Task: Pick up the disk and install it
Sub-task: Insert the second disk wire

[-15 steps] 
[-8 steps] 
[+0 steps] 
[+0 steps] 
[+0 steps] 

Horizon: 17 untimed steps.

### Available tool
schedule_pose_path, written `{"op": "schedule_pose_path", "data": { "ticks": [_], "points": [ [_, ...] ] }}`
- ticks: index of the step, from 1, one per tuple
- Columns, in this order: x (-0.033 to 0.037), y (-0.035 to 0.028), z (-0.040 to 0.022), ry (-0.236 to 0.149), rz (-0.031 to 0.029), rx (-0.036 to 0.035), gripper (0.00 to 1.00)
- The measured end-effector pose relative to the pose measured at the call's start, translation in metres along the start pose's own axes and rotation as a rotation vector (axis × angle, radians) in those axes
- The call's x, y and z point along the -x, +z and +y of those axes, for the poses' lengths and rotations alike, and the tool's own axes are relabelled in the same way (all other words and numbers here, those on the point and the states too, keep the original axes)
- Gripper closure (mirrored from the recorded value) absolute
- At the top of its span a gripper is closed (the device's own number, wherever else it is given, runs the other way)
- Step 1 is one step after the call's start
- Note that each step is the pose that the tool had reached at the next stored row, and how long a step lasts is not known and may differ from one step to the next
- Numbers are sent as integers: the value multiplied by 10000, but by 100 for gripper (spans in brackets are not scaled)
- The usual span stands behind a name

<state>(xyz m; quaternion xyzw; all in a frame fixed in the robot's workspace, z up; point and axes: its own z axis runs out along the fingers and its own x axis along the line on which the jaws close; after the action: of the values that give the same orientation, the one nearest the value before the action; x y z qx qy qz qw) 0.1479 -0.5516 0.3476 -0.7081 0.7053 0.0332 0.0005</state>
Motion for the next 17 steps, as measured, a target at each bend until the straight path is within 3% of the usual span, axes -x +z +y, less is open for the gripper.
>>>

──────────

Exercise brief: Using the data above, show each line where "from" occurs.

The completed task:
- ticks: index of the step, from 1, one per tuple
- Gripper closure (mirrored from the recorded value) absolute
- Note that each step is the pose that the tool had reached at the next stored row, and how long a step lasts is not known and may differ from one step to the next

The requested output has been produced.